Mais sans aucun engagement de les réduire, d'où le mouvement de panique. L'Allemagne laissant s'installer le doute – elle n'est pas intervenue comme l'a fait Abu Dhabi vis-à-vis de Dubaï –, les taux d'intérêt ont flambé.
De la même manière, le spread de l'Italie et de l'Espagne par rapport à l'Allemagne, par exemple, est-il encore très important. Ce sont là autant de situations génératrices de spéculation que nous avons laissé s'installer alors que les pouvoirs publics ont les moyens d'orienter et d'encadrer ces mouvements.

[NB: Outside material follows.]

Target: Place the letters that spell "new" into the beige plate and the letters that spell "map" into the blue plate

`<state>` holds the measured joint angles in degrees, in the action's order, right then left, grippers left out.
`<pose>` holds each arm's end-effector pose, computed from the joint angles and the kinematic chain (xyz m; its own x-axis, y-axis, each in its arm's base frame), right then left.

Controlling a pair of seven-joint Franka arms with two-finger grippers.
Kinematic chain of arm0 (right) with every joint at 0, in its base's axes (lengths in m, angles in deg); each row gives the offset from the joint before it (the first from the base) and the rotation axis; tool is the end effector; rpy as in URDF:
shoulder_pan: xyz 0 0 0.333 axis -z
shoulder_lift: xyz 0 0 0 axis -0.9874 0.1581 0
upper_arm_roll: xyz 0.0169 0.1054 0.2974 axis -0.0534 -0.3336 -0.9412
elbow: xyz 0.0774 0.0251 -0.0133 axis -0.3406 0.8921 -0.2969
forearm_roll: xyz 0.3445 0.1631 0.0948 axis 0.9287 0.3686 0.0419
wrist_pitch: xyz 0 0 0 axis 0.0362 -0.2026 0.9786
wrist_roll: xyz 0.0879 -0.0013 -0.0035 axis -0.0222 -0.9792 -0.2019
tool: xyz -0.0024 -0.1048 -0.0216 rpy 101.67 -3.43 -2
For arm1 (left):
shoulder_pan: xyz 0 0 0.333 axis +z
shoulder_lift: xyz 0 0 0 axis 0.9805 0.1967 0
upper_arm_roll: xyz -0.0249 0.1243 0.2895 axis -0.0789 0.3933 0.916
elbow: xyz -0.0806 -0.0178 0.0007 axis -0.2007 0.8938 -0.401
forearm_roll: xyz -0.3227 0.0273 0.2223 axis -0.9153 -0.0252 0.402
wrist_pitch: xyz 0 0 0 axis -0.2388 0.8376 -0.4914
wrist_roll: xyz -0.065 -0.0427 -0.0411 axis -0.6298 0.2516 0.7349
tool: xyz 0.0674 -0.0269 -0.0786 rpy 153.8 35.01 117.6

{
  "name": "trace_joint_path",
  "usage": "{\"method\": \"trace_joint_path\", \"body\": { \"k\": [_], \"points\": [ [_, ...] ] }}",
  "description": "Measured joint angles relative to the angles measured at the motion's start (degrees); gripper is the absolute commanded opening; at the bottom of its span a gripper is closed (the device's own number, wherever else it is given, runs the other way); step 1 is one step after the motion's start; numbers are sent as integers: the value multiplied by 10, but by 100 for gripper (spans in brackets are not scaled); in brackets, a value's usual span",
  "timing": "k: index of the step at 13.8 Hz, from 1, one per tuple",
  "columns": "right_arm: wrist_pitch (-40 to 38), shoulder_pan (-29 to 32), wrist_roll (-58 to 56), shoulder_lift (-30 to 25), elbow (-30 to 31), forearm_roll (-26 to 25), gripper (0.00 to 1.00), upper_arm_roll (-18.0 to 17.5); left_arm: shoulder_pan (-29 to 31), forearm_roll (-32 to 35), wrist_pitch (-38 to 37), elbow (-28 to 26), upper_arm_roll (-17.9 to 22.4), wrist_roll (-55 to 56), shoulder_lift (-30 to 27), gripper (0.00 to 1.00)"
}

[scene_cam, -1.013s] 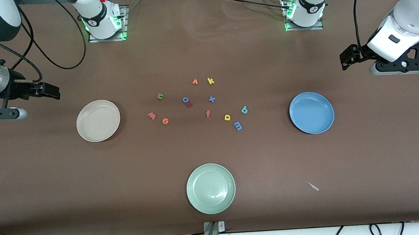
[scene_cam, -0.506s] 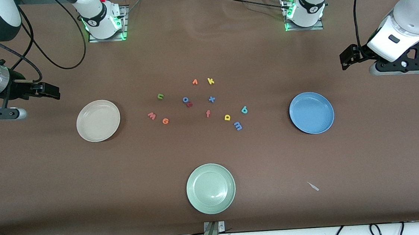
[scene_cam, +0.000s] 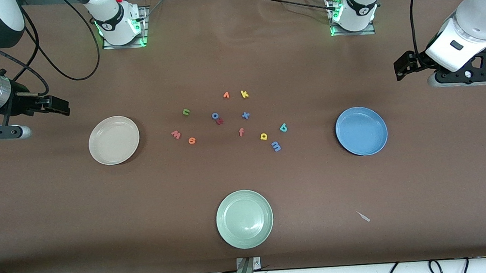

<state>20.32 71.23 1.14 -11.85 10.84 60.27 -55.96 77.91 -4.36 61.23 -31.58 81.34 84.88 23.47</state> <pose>0.5840 0.0442 0.5539 0.9868 -0.0520 -0.1534 -0.0454 -0.9979 0.0463 0.5460 -0.0749 0.5783 0.9965 -0.0351 -0.0760 -0.0387 -0.9982 -0.0457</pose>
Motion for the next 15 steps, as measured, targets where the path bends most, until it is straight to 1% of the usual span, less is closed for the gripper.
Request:
{"method": "trace_joint_path", "body": {
  "k": [8,15],
  "points": [
    [0,0,0,0,0,0,100,0,0,0,-2,0,-1,0,0,100],
    [0,0,0,0,0,1,100,0,0,0,-19,0,-2,-1,-1,100]
  ]
}}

De plus, la spéculation ne concerne pas les seuls marchés financiers. Le secteur de l'immobilier, en France, constitue également une « bulle » spéculative illustrant cet écart cumulatif auto-entretenu entre la valeur financière d'un actif et sa valeur réelle. En 1991, l'écart entre le prix des logements anciens et le PIB en valeur était de 1 à 3,5 ; en 2007, la « bulle » s'est reconstituée, puis les prix ont baissé, mais, depuis un an, ils augmentent à nouveau régulièrement. De surcroît, l'écart entre le prix des logements et le revenu des ménages se creuse considérablement depuis les années 2000, ce qui ne manque pas de susciter de graves inquiétudes – notamment en cas d'augmentation des taux d'intérêt.
Par ailleurs, si la France ne paie que 2,5 % d'intérêt sur une dette publique qui s'élève à 83 % du PIB, c'est en raison de sa note AAA, laquelle relève presque du miracle. Que nous venions à rétrograder et le danger sera extrême ! En effet, si 26 % seulement de nos 20 % de dette publique, dans les années quatre-vingt, étaient détenus par des non-résidents, ces derniers détiennent aujourd'hui plus de 70 % de nos 83 % ! En cas de dégradation de la note, les phénomènes spéculatifs risqueront donc de s'exercer contre nous ; une fois de plus, ils ne tomberont pas du ciel mais seront les conséquences financières de nos manquements économiques.
La spéculation fait partie de la vie des marchés, mais il est possible de la limiter. Ainsi, deux grands changements ont été apportés, non pas depuis l'affaire Kerviel – il est excessif de penser qu'un seul trader puisse tromper durant deux ans tout un système de contrôle –, mais depuis la faillite de Lehman brothers, et ce afin de réduire l'exposition aux risques. L'origine de cette crise s'explique par la tentative de suppression de l'une des règles de base de l'économie et de la finance : la proportionnalité du rendement et du risque. Tout d'abord, depuis une dizaine d'années, l'illusoire modélisation mathématique de la finance a induit une déconnexion croissante d'avec les réalités économiques – les traders n'ont d'ailleurs pas pris le pouvoir mais il leur a été donné par les banques – alors que l'économie et la finance sont des sciences humaines, lesquelles supposent erreurs et failles. Fort heureusement, après ce véritable abus de confiance, les banques ont accru le contrôle des risques afin de les limiter et, surtout, de réduire l'emprise excessive de ces pseudo-modèles. Ensuite, elles ont réduit au maximum le prop-trading, lequel consistait à spéculer avec leurs fonds propres. Ces deux évolutions dureront-elles ? Pas forcément. La spéculation n'a pas disparu ; elle s'est déplacée sur le marché de l'or, sur celui des changes…
Au final, le meilleur rempart contre la spéculation consiste, me semble-t-il, à accroître la transparence bancaire et à promouvoir un meilleur contrôle des risques.